Intertek Rejects EQT’s £8.3 Billion Takeover Bid as May Deadline Looms

April 25, 2026
Intertek Rejects EQT’s £8.3 Billion Takeover Bid as May Deadline Looms

London, April 25, 2026, 22:05 BST

  • Intertek rejected EQT’s revised £54-a-share cash approach, saying it still undervalued the FTSE 100 testing group.
  • EQT has until May 14 to make a firm offer or walk away under the UK Takeover Code.
  • The bid fight comes as Intertek reviews a possible split of its testing-and-assurance arm from its energy-and-infrastructure business.

Intertek Group plc rejected a sweetened £8.3 billion takeover approach from Sweden’s EQT AB, saying the private equity firm’s £54-a-share cash proposal still undervalued the London-listed testing and certification company. The board “unanimously and unequivocally” rejected the revised offer on Friday after receiving it on April 21, a regulatory filing showed. Investegate

The decision starts the next phase of the bid contest. EQT now has until 5 p.m. London time on May 14 to announce a firm intention to bid or say it will not proceed, unless the UK Takeover Panel extends the deadline.

That matters because Intertek is trying to sell investors on its own route to higher value at the same time a financial buyer is circling. EQT’s revised bid followed an earlier £51.50-a-share proposal, also rejected, and Reuters calculated that the new proposal valued Intertek at £8.3 billion, or $11.22 billion.

Intertek shares closed down 0.7% at 4,810 pence in London on Friday, according to Alliance News, leaving EQT’s latest proposal at about a 12% premium to the closing price. The stock had risen as much as 5.5% after the sweetened approach was disclosed earlier in the week.

Intertek operates in the ATIC market — assurance, testing, inspection and certification — where companies pay specialists to check whether products, supply chains and industrial sites meet safety, quality and regulatory standards. The company says it has more than 1,000 laboratories and offices in more than 100 countries.

The takeover approach landed just after Intertek launched a strategic review to consider separating Intertek Testing & Assurance from Intertek Energy & Infrastructure, either through a sale or a demerger. Intertek said those businesses generated about £1.9 billion and £1.6 billion of 2025 revenue, respectively.

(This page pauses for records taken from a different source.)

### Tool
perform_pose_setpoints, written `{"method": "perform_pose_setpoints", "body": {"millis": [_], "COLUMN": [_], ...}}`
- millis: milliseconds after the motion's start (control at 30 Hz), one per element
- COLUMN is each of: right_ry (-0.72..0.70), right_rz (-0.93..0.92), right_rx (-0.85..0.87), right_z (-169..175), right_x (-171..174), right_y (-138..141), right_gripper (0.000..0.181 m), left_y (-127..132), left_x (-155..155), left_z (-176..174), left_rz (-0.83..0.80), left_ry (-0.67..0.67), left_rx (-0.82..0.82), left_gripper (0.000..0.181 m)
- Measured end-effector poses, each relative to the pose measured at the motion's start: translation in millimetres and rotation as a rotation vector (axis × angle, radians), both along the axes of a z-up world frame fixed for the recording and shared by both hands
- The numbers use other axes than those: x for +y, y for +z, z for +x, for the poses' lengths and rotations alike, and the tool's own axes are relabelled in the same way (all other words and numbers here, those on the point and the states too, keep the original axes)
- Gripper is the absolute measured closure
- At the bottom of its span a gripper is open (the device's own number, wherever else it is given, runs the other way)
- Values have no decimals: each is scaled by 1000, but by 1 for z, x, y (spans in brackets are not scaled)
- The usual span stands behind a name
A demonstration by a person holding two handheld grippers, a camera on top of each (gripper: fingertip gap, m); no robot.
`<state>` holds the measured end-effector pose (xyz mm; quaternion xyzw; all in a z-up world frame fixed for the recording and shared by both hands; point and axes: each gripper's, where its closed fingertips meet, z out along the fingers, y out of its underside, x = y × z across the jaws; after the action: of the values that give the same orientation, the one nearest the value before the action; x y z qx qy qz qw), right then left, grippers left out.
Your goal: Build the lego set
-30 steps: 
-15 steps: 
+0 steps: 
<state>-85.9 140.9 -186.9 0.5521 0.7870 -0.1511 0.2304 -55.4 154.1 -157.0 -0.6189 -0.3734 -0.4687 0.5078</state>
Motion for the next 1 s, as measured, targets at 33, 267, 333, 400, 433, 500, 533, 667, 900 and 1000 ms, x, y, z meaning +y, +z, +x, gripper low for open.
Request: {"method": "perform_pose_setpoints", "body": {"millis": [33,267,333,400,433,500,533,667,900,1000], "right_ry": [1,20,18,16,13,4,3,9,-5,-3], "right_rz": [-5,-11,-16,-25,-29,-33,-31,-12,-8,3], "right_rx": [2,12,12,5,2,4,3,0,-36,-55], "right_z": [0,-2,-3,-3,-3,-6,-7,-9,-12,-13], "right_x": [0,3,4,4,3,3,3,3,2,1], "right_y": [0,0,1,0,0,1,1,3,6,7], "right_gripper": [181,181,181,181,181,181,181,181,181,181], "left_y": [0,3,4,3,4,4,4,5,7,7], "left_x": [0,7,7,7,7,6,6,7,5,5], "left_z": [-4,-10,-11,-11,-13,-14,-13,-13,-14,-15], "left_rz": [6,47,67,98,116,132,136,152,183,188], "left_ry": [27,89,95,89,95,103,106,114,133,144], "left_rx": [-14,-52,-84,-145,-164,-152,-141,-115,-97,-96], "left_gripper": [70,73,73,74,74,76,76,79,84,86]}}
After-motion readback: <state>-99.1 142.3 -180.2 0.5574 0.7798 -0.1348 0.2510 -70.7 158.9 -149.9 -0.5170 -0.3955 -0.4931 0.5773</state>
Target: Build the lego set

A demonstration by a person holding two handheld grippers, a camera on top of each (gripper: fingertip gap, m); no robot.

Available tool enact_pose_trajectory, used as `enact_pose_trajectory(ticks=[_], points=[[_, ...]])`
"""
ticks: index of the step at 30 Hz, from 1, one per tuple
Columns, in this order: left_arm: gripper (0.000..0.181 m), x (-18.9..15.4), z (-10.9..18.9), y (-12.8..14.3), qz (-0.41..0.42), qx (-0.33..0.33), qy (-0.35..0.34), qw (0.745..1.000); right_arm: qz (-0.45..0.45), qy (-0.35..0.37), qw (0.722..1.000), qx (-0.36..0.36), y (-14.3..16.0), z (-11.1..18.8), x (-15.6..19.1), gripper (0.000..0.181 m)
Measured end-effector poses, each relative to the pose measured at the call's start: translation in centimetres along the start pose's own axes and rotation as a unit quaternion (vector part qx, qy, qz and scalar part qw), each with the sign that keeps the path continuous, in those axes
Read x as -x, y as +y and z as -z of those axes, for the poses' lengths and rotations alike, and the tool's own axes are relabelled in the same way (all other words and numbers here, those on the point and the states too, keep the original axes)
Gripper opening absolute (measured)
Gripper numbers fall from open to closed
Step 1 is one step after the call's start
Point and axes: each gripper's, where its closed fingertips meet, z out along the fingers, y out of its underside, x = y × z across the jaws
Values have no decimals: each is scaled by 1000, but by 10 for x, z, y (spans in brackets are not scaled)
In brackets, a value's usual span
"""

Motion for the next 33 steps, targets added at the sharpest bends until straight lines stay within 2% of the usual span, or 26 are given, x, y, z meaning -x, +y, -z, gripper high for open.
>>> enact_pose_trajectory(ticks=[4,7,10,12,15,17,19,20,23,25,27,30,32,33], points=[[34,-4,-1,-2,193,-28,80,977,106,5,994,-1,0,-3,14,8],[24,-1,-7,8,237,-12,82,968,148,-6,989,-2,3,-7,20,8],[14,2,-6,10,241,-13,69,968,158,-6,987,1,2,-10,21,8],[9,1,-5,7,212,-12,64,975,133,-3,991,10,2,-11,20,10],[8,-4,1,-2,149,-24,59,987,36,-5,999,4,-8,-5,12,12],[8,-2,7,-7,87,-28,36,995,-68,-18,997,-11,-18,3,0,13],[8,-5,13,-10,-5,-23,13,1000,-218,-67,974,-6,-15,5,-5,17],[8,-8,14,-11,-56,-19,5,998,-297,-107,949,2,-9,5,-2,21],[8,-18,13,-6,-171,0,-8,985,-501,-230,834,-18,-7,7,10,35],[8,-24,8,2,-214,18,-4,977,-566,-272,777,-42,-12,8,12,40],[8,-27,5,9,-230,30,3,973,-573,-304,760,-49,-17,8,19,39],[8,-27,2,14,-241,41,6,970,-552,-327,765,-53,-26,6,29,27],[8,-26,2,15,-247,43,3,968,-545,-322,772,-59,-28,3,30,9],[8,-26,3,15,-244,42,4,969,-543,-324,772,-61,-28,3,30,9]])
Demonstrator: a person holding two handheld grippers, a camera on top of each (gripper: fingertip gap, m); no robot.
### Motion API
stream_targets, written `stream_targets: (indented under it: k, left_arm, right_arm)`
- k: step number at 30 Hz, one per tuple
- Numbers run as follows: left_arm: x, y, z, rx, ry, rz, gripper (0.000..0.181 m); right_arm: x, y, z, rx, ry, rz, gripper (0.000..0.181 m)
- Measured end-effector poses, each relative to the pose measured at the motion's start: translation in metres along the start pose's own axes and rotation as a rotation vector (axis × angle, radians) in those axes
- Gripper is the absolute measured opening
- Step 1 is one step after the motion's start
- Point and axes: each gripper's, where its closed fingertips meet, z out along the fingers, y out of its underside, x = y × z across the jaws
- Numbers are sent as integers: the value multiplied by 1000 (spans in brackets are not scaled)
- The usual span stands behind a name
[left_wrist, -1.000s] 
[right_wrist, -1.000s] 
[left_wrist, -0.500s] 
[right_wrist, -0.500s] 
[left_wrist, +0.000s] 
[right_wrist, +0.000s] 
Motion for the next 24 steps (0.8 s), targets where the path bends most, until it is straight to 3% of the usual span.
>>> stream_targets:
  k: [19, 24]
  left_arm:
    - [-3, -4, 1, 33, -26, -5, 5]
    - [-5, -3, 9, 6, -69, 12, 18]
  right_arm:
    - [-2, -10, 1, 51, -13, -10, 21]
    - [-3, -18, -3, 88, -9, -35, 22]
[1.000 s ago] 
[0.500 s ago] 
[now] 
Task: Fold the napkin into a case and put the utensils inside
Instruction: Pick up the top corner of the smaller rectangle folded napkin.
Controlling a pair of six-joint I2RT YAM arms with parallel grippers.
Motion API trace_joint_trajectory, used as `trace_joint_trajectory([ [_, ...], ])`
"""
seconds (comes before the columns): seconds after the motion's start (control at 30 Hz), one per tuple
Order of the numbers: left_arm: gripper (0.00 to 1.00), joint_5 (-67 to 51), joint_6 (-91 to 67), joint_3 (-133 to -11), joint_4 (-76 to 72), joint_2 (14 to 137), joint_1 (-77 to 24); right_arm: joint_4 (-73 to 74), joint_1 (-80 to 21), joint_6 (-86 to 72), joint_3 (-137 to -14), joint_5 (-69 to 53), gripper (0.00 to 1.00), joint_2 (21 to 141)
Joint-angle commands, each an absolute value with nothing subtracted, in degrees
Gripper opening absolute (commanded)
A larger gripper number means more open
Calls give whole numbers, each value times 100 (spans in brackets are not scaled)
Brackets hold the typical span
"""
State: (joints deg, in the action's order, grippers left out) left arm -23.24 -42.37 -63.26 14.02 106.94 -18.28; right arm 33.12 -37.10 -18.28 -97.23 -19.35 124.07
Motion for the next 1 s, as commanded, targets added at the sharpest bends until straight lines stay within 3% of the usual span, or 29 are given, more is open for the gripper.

Chief Executive André Lacroix said earlier this month that two specialist global ATIC businesses could be better placed to “accelerate growth and deliver greater value for shareholders.” The company said the review would be concluded and implemented by the middle of 2027. Intertek

The operating case has not disappeared in the takeover noise. Intertek said first-quarter like-for-like revenue, an organic sales measure, rose 5.4% at constant currency, which strips out exchange-rate swings. It also reiterated full-year guidance for mid-single-digit like-for-like revenue growth, continued margin progress and strong free cash flow.

The shareholder register is also getting attention. Matt Peltz’s Lost Coast Collective built a stake of more than 1%, worth over £87 million, in Intertek, Reuters reported, citing a public filing; the fund told the Financial Times it backed the board’s rejection of the initial EQT bid as “way below intrinsic value.” Reuters

Analysts have framed the split review as part of Intertek’s defence. Panmure Liberum analyst Joe Brent wrote after the first approach that “other possible bidders may emerge, from trade and private equity,” adding that the potential bid may have increased the urgency of the demerger plan. Reuters

The move has also put a sharper focus on the broader testing and certification sector. Shares in French peer Bureau Veritas rose as much as 3.6% when EQT’s interest in Intertek became clear, Reuters reported, as investors weighed whether assets in the sector could draw more interest.

The risk is simple: there may be no deal. Intertek’s filing said there can be no certainty that an offer will be made, or on what terms, and EQT did not immediately respond to Reuters’ request for comment after the rejection. If EQT walks away, investors are left with the slower strategic-review path and the usual execution risk of separating a global business.

Goldman Sachs International and J.P. Morgan Cazenove are advising Intertek. For now, the next hard date is May 14.